A Q&A with crisis communication expert Lisa Dinhofer, MA, CT
Q. As a counselor and communicator, you are expert and experienced in managing serious situational difficulties up to and including coping with sudden unexpected death. How would you think it best to approach a person with cancer who is being told, “your cancer has spread”?
A: I’ll answer this question by posing another—how did you discuss the diagnosis initially? Did you jointly establish expectations for addressing this illness going forward?
How a diagnosis is delivered plays a critical role in future conversations around how the illness is responding—or not—to treatment. This initial conversation is the foundation for many more that could go in various directions dependent on disease progression, regression, and patient tolerance.
It’s about process and setting the expectation that you are partnering with the patient in their care, which will include honest and compassionate discussion about options as they become available or diminish. How individuals view a diagnosis changes over time. What can’t be imagined initially may become preferred eventually. Leave room for the unknown.
Initial communication principles that include, “As we address this illness, as we see how your illness is responding, we can continue to make decisions based on what we’re seeing,” set a stage for gentle openers and segues if the need to relay unwanted news becomes necessary. Referencing the illness’s response versus the patient’s, “failure” to respond to treatment rests on the disease not the person.
Strive for balance between optimism, hope, and acknowledgement of the situation’s seriousness. Hope and honesty are not binary. Neither are pragmatism and sensitivity. When allowed, hope’s definition can change in meaning resonant with fluid situations.

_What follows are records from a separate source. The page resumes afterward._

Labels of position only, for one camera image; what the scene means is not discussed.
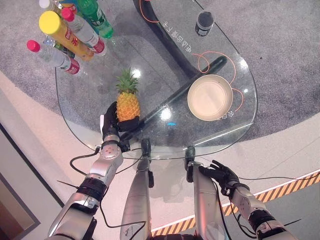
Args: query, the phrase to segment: yellow bottle cap
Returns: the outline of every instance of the yellow bottle cap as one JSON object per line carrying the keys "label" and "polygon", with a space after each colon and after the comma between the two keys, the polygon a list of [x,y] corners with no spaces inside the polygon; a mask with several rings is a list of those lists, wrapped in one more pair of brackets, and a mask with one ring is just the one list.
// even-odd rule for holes
{"label": "yellow bottle cap", "polygon": [[61,26],[61,20],[54,11],[45,11],[39,18],[39,28],[44,34],[54,34]]}

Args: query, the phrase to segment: green bottle
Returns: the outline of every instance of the green bottle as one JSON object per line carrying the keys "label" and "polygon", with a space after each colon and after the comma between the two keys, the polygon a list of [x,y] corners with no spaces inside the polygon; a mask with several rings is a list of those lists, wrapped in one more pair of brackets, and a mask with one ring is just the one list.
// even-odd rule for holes
{"label": "green bottle", "polygon": [[86,16],[92,25],[98,29],[99,35],[110,39],[114,29],[107,21],[104,11],[99,7],[97,0],[77,0],[77,5],[81,13]]}

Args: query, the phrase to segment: pineapple
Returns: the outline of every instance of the pineapple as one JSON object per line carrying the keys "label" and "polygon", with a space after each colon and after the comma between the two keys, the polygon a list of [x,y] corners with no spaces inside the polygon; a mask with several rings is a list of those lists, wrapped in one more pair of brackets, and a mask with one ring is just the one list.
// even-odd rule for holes
{"label": "pineapple", "polygon": [[140,117],[140,106],[136,96],[138,79],[131,74],[131,68],[124,69],[117,79],[119,95],[116,100],[116,114],[119,122]]}

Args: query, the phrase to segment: pink bottle cap
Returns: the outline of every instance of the pink bottle cap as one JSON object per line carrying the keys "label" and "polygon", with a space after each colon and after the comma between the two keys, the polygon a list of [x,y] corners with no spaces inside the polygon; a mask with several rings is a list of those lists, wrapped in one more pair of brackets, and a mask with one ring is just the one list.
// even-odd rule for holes
{"label": "pink bottle cap", "polygon": [[72,22],[75,19],[75,14],[71,11],[70,8],[64,7],[61,11],[62,17],[68,22]]}
{"label": "pink bottle cap", "polygon": [[32,51],[32,52],[39,52],[40,50],[40,44],[37,43],[35,40],[29,40],[27,43],[26,43],[26,47]]}

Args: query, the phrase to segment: beige bowl
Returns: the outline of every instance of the beige bowl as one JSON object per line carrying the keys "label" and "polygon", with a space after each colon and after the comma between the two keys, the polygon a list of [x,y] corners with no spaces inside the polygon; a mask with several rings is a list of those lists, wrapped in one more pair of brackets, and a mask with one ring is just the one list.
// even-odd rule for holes
{"label": "beige bowl", "polygon": [[204,121],[221,118],[233,101],[230,84],[223,77],[209,74],[198,78],[188,92],[188,106],[193,115]]}

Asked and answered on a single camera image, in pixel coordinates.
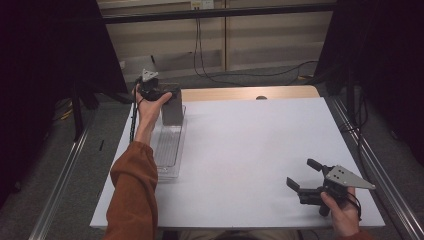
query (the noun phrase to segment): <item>gray carpet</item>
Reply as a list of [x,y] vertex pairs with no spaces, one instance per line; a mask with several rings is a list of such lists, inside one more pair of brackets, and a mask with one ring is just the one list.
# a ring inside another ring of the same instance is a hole
[[[307,64],[300,69],[299,75],[312,74],[314,68],[315,64]],[[235,73],[275,74],[288,69],[290,68],[256,69]],[[214,77],[214,80],[231,81],[245,86],[278,86],[292,82],[297,76],[297,71],[291,71],[272,77],[226,75]],[[168,79],[164,82],[179,82],[183,88],[236,86],[213,82],[195,75]],[[301,85],[303,83],[304,80],[303,82],[299,80],[294,84]],[[324,85],[320,84],[316,87],[321,96],[326,97],[336,122],[341,123]],[[89,222],[113,160],[130,106],[113,102],[105,96],[99,96],[99,99],[101,99],[100,108],[95,113],[94,123],[88,132],[84,148],[75,164],[69,184],[51,223],[47,239],[99,239],[103,235],[101,230],[90,228]],[[423,167],[415,161],[408,146],[392,138],[390,128],[371,103],[368,104],[368,109],[370,114],[368,122],[363,128],[363,135],[392,181],[422,222],[424,220]],[[83,109],[83,114],[87,118],[90,111]],[[29,238],[72,148],[73,134],[72,116],[66,120],[54,122],[38,161],[32,167],[30,174],[22,181],[22,191],[10,195],[0,211],[0,239]],[[352,155],[358,161],[355,144],[348,134],[343,134],[343,136]],[[365,168],[368,174],[372,175],[367,166]],[[371,176],[370,181],[375,181],[375,179]],[[374,199],[387,226],[371,229],[370,232],[376,239],[411,239],[384,192],[378,189],[377,194],[383,205],[378,198]],[[402,237],[397,233],[395,226],[399,229]],[[319,235],[319,239],[333,238],[331,229],[317,230],[316,233]],[[315,234],[308,230],[302,230],[302,235],[306,240],[317,239]]]

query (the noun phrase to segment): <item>orange sleeve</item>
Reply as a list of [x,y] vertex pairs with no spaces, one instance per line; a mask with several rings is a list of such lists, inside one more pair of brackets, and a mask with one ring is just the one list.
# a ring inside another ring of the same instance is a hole
[[132,142],[113,165],[110,176],[115,192],[107,210],[108,226],[103,239],[155,239],[158,182],[153,150]]
[[336,240],[373,240],[374,238],[365,231],[358,232],[350,237],[338,237]]

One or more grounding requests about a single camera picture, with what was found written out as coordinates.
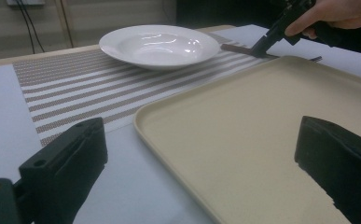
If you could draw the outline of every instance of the human hand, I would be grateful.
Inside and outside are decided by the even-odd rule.
[[[361,27],[361,0],[317,0],[316,4],[291,23],[285,30],[288,36],[303,33],[316,38],[309,28],[317,21],[326,21],[332,27],[356,29]]]

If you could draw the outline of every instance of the beige tray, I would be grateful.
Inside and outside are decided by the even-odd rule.
[[[361,79],[284,57],[144,106],[134,125],[219,223],[349,223],[294,162],[304,115],[361,135]]]

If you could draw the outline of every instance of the striped placemat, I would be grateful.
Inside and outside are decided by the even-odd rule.
[[[212,35],[220,44],[236,44]],[[228,76],[266,60],[220,51],[213,59],[174,71],[149,71],[101,50],[14,63],[25,101],[45,146],[69,127],[102,117],[106,132],[131,124],[142,105]]]

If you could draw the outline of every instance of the black tool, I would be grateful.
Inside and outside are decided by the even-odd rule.
[[[361,224],[360,136],[335,123],[304,117],[295,160],[353,224]]]
[[[295,45],[300,40],[300,35],[286,36],[285,29],[293,21],[314,6],[315,0],[286,0],[286,7],[278,21],[276,21],[270,30],[262,36],[251,48],[250,54],[261,58],[264,57],[267,50],[277,41],[283,38],[291,45]],[[335,31],[335,28],[328,26],[326,22],[318,21],[312,25],[318,37],[330,47],[337,46],[341,41],[341,36]]]
[[[17,183],[0,178],[0,224],[73,223],[106,163],[103,120],[76,124],[22,164]]]

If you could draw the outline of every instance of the white table surface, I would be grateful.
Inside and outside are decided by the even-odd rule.
[[[252,47],[266,29],[254,25],[215,32]],[[304,58],[361,76],[361,54],[301,40],[281,41],[269,53]],[[132,125],[106,134],[109,162],[75,223],[212,223],[139,139]],[[0,177],[13,182],[18,167],[41,148],[12,65],[0,66]]]

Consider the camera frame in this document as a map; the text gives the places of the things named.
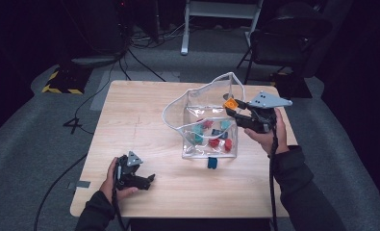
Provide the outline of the black chair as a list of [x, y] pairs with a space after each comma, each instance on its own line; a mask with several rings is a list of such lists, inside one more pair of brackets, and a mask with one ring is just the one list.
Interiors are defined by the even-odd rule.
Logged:
[[248, 50], [237, 65], [248, 62], [243, 83], [249, 82], [253, 64], [279, 66], [261, 82], [270, 82], [282, 97], [312, 98], [302, 72], [317, 43], [332, 27], [329, 20], [307, 3], [295, 1], [281, 6], [275, 16], [250, 35]]

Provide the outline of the grey tape strip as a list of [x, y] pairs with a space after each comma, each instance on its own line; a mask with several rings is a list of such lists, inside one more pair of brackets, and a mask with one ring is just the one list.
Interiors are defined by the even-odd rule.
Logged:
[[77, 182], [69, 182], [67, 185], [68, 189], [76, 190], [77, 188], [86, 188], [88, 189], [90, 185], [89, 181], [77, 181]]

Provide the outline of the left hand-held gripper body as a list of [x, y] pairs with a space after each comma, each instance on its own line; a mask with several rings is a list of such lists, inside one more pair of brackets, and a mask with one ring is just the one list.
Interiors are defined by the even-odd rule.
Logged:
[[137, 183], [143, 183], [142, 179], [136, 175], [140, 164], [142, 164], [142, 159], [133, 151], [117, 159], [114, 170], [114, 184], [118, 190], [134, 187]]

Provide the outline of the grey stand foot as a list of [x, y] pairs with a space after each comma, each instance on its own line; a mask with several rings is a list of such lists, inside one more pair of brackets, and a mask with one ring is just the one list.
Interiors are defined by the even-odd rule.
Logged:
[[87, 68], [97, 68], [113, 64], [117, 61], [117, 57], [114, 56], [94, 56], [85, 58], [72, 59], [76, 65]]

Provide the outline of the person's right hand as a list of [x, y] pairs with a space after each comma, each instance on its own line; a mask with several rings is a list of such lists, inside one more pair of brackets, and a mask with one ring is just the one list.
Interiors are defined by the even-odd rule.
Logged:
[[280, 154], [290, 150], [287, 145], [286, 125], [283, 121], [282, 114], [277, 108], [274, 109], [274, 112], [277, 121], [275, 133], [271, 131], [266, 134], [258, 134], [249, 128], [244, 129], [244, 133], [250, 139], [256, 141], [268, 155], [270, 155], [272, 151], [275, 151], [276, 154]]

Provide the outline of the person's left hand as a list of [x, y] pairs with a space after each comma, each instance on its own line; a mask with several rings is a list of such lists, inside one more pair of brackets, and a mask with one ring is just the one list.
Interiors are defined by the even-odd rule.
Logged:
[[[113, 186], [114, 186], [114, 169], [116, 164], [117, 158], [114, 157], [112, 162], [109, 165], [108, 173], [106, 180], [102, 183], [100, 187], [100, 191], [106, 196], [106, 198], [109, 200], [110, 203], [113, 202]], [[116, 198], [117, 201], [120, 202], [121, 200], [127, 198], [128, 196], [136, 193], [139, 189], [135, 187], [126, 188], [121, 191], [116, 192]]]

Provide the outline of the clear plastic bag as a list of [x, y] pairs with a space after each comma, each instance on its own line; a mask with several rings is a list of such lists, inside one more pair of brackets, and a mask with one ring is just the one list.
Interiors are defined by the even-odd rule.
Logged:
[[[162, 113], [162, 119], [169, 128], [178, 132], [183, 139], [182, 157], [184, 159], [205, 158], [236, 158], [238, 153], [238, 127], [235, 120], [228, 116], [223, 104], [226, 100], [222, 96], [229, 93], [229, 98], [245, 99], [245, 89], [241, 81], [233, 72], [228, 72], [216, 77], [211, 83], [196, 89], [186, 90], [180, 97], [170, 102]], [[192, 127], [201, 125], [205, 120], [212, 120], [213, 126], [203, 129], [202, 143], [194, 142]], [[209, 139], [217, 139], [212, 136], [212, 130], [222, 130], [220, 122], [230, 120], [231, 125], [227, 128], [228, 138], [233, 146], [227, 152], [224, 148], [223, 139], [218, 147], [209, 146]]]

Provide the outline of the white desk frame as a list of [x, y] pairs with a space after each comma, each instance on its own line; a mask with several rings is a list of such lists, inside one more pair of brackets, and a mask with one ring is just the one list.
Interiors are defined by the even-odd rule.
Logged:
[[243, 4], [186, 0], [184, 13], [185, 28], [180, 53], [183, 56], [189, 53], [190, 18], [192, 16], [250, 19], [250, 29], [244, 33], [247, 44], [250, 44], [250, 35], [256, 29], [263, 2], [264, 0], [256, 0], [256, 3]]

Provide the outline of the orange toy block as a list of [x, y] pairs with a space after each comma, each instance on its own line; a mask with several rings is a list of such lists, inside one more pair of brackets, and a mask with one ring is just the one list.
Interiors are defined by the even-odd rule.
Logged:
[[223, 106], [225, 108], [229, 108], [231, 110], [235, 110], [235, 109], [237, 109], [237, 107], [239, 106], [239, 104], [237, 103], [237, 101], [234, 98], [229, 98], [228, 100], [225, 101], [225, 103], [223, 104]]

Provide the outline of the long dark blue toy block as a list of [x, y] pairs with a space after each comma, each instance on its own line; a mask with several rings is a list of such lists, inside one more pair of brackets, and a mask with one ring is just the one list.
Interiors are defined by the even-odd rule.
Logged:
[[218, 139], [226, 140], [228, 138], [228, 133], [226, 131], [223, 131], [223, 130], [213, 129], [212, 130], [212, 136], [217, 137]]

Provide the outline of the black yellow striped stand base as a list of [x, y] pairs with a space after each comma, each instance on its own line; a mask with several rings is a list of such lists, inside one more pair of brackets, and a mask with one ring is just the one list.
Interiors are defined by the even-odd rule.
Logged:
[[91, 73], [91, 68], [63, 69], [57, 67], [50, 75], [42, 92], [84, 94]]

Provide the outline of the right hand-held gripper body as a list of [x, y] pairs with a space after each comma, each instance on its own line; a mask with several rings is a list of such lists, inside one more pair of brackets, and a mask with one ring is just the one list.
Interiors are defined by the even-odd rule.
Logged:
[[277, 107], [287, 107], [292, 105], [292, 101], [265, 91], [259, 92], [249, 103], [253, 109], [250, 116], [245, 118], [243, 128], [249, 128], [258, 134], [268, 133], [276, 125]]

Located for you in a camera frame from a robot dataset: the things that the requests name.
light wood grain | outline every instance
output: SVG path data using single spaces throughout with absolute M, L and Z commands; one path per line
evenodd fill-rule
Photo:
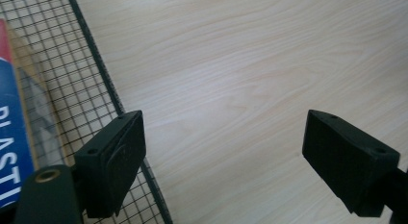
M 408 0 L 78 0 L 175 223 L 359 218 L 301 155 L 309 109 L 408 167 Z

black clamp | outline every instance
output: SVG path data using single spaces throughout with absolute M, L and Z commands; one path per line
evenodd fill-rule
M 1 223 L 83 223 L 120 210 L 146 155 L 142 112 L 125 113 L 75 153 L 75 165 L 33 173 L 17 203 L 0 210 Z
M 399 153 L 336 115 L 309 111 L 303 156 L 350 212 L 408 223 L 408 174 Z

wire mesh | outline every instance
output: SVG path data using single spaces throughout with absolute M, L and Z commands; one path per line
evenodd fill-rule
M 72 165 L 73 154 L 123 112 L 78 5 L 75 0 L 0 0 L 0 17 L 38 59 L 63 144 L 64 155 L 55 162 Z M 84 222 L 171 223 L 152 175 L 145 161 L 119 216 L 90 219 L 84 213 Z

box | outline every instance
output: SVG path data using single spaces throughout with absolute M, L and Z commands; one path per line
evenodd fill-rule
M 0 18 L 0 207 L 35 170 L 64 164 L 57 119 L 38 62 Z

red stripe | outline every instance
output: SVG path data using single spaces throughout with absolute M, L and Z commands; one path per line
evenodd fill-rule
M 6 21 L 4 19 L 0 19 L 0 58 L 12 62 L 12 50 L 7 38 Z

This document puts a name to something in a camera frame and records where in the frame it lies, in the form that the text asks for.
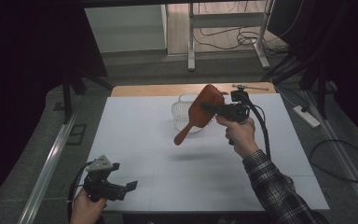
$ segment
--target metal rail
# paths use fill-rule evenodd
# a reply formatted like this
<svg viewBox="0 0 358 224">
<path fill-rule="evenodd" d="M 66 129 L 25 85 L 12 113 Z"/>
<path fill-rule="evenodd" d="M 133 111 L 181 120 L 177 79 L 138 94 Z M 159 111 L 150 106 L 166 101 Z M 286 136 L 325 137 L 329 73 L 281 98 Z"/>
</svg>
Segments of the metal rail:
<svg viewBox="0 0 358 224">
<path fill-rule="evenodd" d="M 313 96 L 310 94 L 309 91 L 302 91 L 302 93 L 305 95 L 305 97 L 310 102 L 310 109 L 313 112 L 313 115 L 318 118 L 318 120 L 321 122 L 322 128 L 324 130 L 324 134 L 328 139 L 338 139 L 336 133 L 334 132 L 334 129 L 331 127 L 328 120 L 325 120 L 322 118 L 322 116 L 319 114 L 317 108 L 316 108 L 316 102 L 313 98 Z M 342 166 L 345 174 L 351 178 L 358 180 L 358 170 L 356 169 L 356 166 L 351 161 L 350 156 L 344 149 L 344 146 L 340 143 L 332 143 L 333 144 L 333 150 L 334 153 Z M 358 183 L 351 183 L 353 186 L 353 189 L 355 190 L 357 196 L 358 196 Z"/>
<path fill-rule="evenodd" d="M 36 216 L 37 210 L 42 203 L 43 197 L 45 196 L 48 184 L 57 166 L 57 163 L 62 154 L 63 147 L 65 146 L 66 140 L 68 139 L 69 133 L 75 123 L 77 112 L 83 100 L 82 96 L 77 95 L 75 98 L 75 110 L 72 113 L 66 124 L 61 126 L 60 132 L 48 154 L 45 165 L 40 172 L 39 177 L 36 180 L 34 189 L 25 205 L 18 223 L 33 223 Z"/>
</svg>

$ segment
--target white surface
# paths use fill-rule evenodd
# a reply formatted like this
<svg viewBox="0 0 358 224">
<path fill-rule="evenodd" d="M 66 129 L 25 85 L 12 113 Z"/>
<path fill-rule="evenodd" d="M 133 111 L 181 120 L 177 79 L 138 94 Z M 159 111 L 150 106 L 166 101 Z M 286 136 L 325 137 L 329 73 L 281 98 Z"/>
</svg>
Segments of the white surface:
<svg viewBox="0 0 358 224">
<path fill-rule="evenodd" d="M 297 138 L 279 94 L 252 94 L 266 113 L 271 158 L 312 209 L 328 209 L 318 182 Z M 215 121 L 190 134 L 180 146 L 173 143 L 171 106 L 177 96 L 108 98 L 89 154 L 105 154 L 120 169 L 109 176 L 114 184 L 138 180 L 123 202 L 108 210 L 122 212 L 262 211 L 241 158 L 228 144 L 225 127 Z M 264 138 L 255 119 L 256 142 Z"/>
</svg>

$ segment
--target power strip
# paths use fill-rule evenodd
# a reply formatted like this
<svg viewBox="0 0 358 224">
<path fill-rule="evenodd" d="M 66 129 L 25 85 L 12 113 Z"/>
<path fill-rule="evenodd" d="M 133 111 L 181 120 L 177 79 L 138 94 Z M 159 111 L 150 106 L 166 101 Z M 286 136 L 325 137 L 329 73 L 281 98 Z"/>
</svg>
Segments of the power strip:
<svg viewBox="0 0 358 224">
<path fill-rule="evenodd" d="M 321 125 L 321 123 L 314 118 L 310 113 L 306 112 L 302 112 L 301 111 L 301 106 L 298 105 L 295 108 L 293 108 L 293 110 L 296 112 L 296 114 L 298 114 L 303 120 L 305 120 L 310 127 L 315 128 L 318 127 L 319 125 Z"/>
</svg>

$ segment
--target white basket
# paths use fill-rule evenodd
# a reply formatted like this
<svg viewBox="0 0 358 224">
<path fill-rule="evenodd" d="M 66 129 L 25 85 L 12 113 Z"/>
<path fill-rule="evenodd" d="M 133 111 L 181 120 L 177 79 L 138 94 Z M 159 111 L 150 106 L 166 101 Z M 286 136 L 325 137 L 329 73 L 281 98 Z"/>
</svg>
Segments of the white basket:
<svg viewBox="0 0 358 224">
<path fill-rule="evenodd" d="M 195 95 L 196 97 L 199 95 L 197 92 L 189 91 L 184 92 L 179 96 L 179 99 L 177 102 L 175 102 L 172 105 L 172 115 L 175 123 L 175 127 L 177 130 L 182 131 L 185 126 L 188 124 L 188 109 L 191 107 L 191 104 L 193 104 L 194 100 L 182 100 L 182 96 L 188 96 L 188 95 Z M 190 129 L 189 133 L 197 133 L 201 131 L 202 128 L 198 128 L 196 126 L 193 126 Z"/>
</svg>

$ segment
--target metal frame
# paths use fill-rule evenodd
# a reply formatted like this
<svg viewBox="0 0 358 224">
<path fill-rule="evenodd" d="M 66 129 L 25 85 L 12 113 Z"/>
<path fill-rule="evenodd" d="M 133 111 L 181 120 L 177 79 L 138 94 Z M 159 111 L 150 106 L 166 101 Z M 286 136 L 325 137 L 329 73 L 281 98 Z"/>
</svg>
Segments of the metal frame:
<svg viewBox="0 0 358 224">
<path fill-rule="evenodd" d="M 77 112 L 81 105 L 82 99 L 83 96 L 77 96 L 75 98 L 75 110 L 72 113 L 71 118 L 69 118 L 68 123 L 63 124 L 60 128 L 60 132 L 57 135 L 54 145 L 52 146 L 51 151 L 48 154 L 48 158 L 46 159 L 45 165 L 43 166 L 42 171 L 40 172 L 40 175 L 36 180 L 34 189 L 32 190 L 28 202 L 22 211 L 18 223 L 34 222 L 34 218 L 36 217 L 36 213 L 39 210 L 39 206 L 42 203 L 43 197 L 45 196 L 48 184 L 54 174 L 54 170 L 62 154 L 62 150 L 65 147 L 69 132 L 71 132 L 72 127 L 75 123 Z"/>
<path fill-rule="evenodd" d="M 260 32 L 257 41 L 254 43 L 255 52 L 264 69 L 269 69 L 269 61 L 262 49 L 262 41 L 264 33 L 269 23 L 269 15 L 274 0 L 268 2 L 265 12 L 252 13 L 228 13 L 228 14 L 207 14 L 195 15 L 193 11 L 193 3 L 188 4 L 189 14 L 189 37 L 188 37 L 188 70 L 196 69 L 195 47 L 194 47 L 194 29 L 195 28 L 221 28 L 221 27 L 255 27 L 260 26 Z"/>
</svg>

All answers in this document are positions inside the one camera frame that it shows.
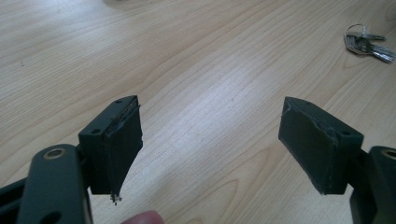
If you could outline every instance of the screw hole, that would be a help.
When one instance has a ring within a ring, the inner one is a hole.
[[[47,151],[44,154],[44,159],[46,159],[46,160],[58,159],[58,158],[62,157],[62,155],[64,153],[65,153],[64,148],[57,147],[57,148],[51,149],[50,151]]]
[[[40,224],[54,224],[57,223],[60,219],[60,212],[51,212],[48,215],[44,216],[43,219],[41,219]]]
[[[100,132],[100,129],[93,129],[92,131],[91,131],[91,133],[99,133]]]
[[[383,149],[381,152],[384,156],[396,160],[396,151],[390,149]]]

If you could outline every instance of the finger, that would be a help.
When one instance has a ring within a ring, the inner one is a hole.
[[[122,224],[163,224],[163,218],[156,211],[147,211],[130,217]]]

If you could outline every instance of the light wood surface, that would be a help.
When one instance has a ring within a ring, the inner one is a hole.
[[[293,96],[396,147],[395,64],[345,49],[355,23],[396,49],[392,0],[2,1],[0,185],[137,94],[144,147],[95,223],[352,223],[351,189],[319,195],[277,132]]]

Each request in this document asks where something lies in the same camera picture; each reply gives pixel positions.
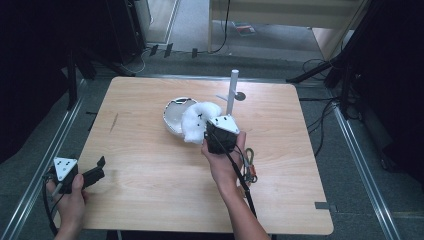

A talented artist friend battling lung cancer that had spread to her brain remarked that “hope had become a leash” used by family to drag her from coping and conversing honestly in a way she so desperately needed and wanted in her remaining time. She became more prolific as her illness progressed, enough for a successful gallery show, and used her work to “break through” to her family. Her hope transformed from being cured to preparing her young daughter and husband for what lay ahead. We met in pottery class where she made the urn for her cremains.
The following phrasing suggestions incorporate points above with basics for giving bad news:
- “(Patient’s name), we need to discuss your latest test results. Honestly, they are disappointing.” (Pause). This is a “warning shot,” giving the patient an opportunity to psychologically “suit up.”
- “The tests reveal the illness has spread to ________. (Pause for a few beats to sink in. Rushing on increases the likelihood they won’t hear anything else.) I’m so sorry, (name.)” (This is an apology for their circumstances, not your failure).
- “What this means is _______________.”
- “Here are options for us to consider_____________.”
If a terminal condition, that does not mean there are no options; it means there are different options than before. The goals of your care might change from treatment to palliative, dependent on a patient’s perspective.
The most important principles for delivering difficult news are preparation, controlling beforehand any personal discomfort so as to completely focus on them rather than rushing to end the conversation, telling what you know when it is known to be true, and remembering that this is about them, not you.